On the other hand, it had also been widely understood that the traditional apprenticeship system maintained among craftsmen would not be able to produce workers capable of handling new technologies introduced from the West (Ichihara September 2012, 68-71). The influence of “shop culture” on human resources development was only trivial in Japan.

As was mentioned above, however, company managers did not place a high evaluation on Japanese education, and in particular university education’s ability to develop human resources. Their discontent against university graduates was mostly concerned with their lack of knowledge about work-site operations and with their lack of enthusiasm in such operations. More recently, university graduates again became criticized this time for their unwillingness to learn.

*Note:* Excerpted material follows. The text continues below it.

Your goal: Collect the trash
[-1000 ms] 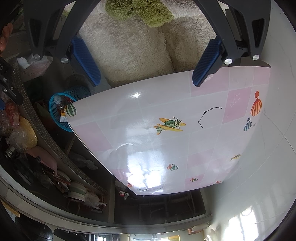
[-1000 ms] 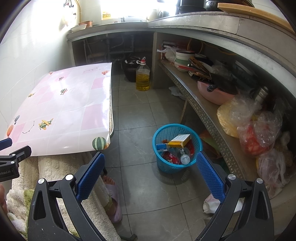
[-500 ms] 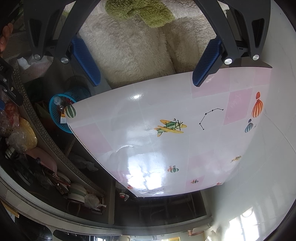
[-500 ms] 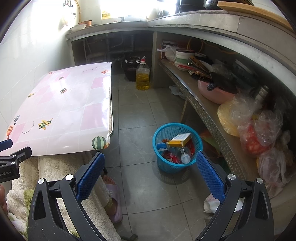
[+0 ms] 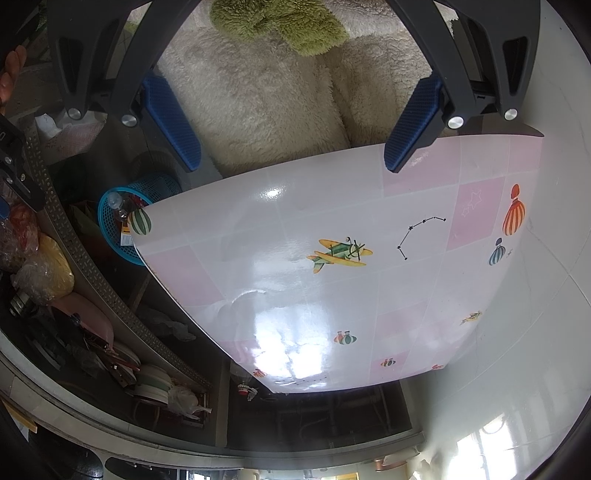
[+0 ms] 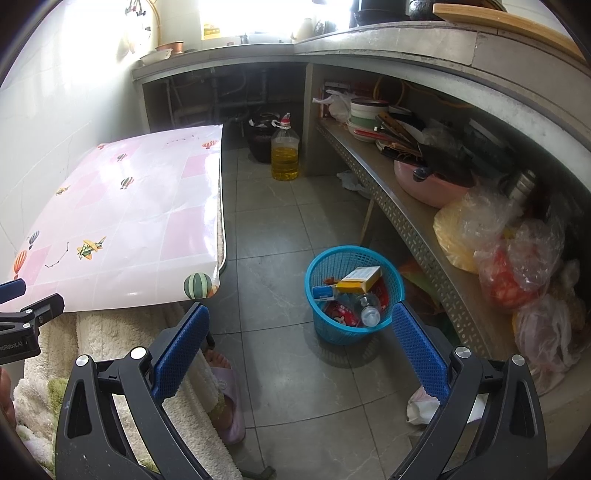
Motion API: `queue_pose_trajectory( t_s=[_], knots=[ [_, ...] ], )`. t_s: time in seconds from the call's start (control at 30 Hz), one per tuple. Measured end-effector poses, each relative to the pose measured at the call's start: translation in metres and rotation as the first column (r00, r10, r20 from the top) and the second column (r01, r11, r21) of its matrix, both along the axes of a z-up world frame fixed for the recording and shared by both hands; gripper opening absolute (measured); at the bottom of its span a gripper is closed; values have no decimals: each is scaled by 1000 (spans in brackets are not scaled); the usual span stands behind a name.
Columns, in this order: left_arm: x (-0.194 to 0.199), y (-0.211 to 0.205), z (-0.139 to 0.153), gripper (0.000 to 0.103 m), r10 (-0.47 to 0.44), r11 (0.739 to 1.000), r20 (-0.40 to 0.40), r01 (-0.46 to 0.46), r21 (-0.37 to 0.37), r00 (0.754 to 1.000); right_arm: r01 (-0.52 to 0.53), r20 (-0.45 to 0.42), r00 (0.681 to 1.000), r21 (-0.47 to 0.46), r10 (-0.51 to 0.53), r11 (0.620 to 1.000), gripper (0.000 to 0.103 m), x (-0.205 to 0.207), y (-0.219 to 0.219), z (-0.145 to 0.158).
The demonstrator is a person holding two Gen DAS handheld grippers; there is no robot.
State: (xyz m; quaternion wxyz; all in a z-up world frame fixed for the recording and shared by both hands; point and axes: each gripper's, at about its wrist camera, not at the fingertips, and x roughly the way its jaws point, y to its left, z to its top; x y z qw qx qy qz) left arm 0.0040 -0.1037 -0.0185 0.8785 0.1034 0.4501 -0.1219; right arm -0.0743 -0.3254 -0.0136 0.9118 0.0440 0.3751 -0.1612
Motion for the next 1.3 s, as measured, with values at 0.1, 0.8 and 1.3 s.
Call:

In 1980, Ronald Dore, a sociologist with extensive knowledge about Japan, wrote, with a concern over the future of Japan, that Japanese university students did not study much, because the content of university education and their academic performance at their universities were neglected in the recruitment process. According to him, that was because, in Japan, people were evaluated on the levels of universities whose entrance examinations they passed (Dore 1980).

It was in-house education provided by private companies that complemented the lack of shop culture and the malfunction of school culture. Around the time of WWI, the establishment of in-house schools for elementary school graduates, referred to as the “yōseikō” system, spread among large Japanese companies, contributing largely to the training of skilled workers. In-house schools dealt with in this study were for high school graduates. This type of in-house schools was established by many large companies during the 1960s, producing second important core workers after those with university qualification. From the standpoint that key characteristics of Japanese human resources development can be found in private companies’ in-house education, it should be stressed that there existed the third way of developing human resources: namely, “corporate culture.” Without it, many countries would not have been able to achieve economic growth, and without it, it would not be possible.

Footnotes

1 As for the actual situation of the personnel system reform at Japanese companies, see Ichihara (2012).

2 See, for instance, newspaper articles such as “Sotsugyōsei 20 Sumei ga Kyōshi o Naguru, Keru” [More than twenty new graduates from a school assault their teachers] (Yomiuri Shinbun 4th March, 1956) and “Sotsugyō-ki to Seito no Bōryoku” [The graduation season and students’ violence]” (Yomiuri Shinbun 20th February, 1961).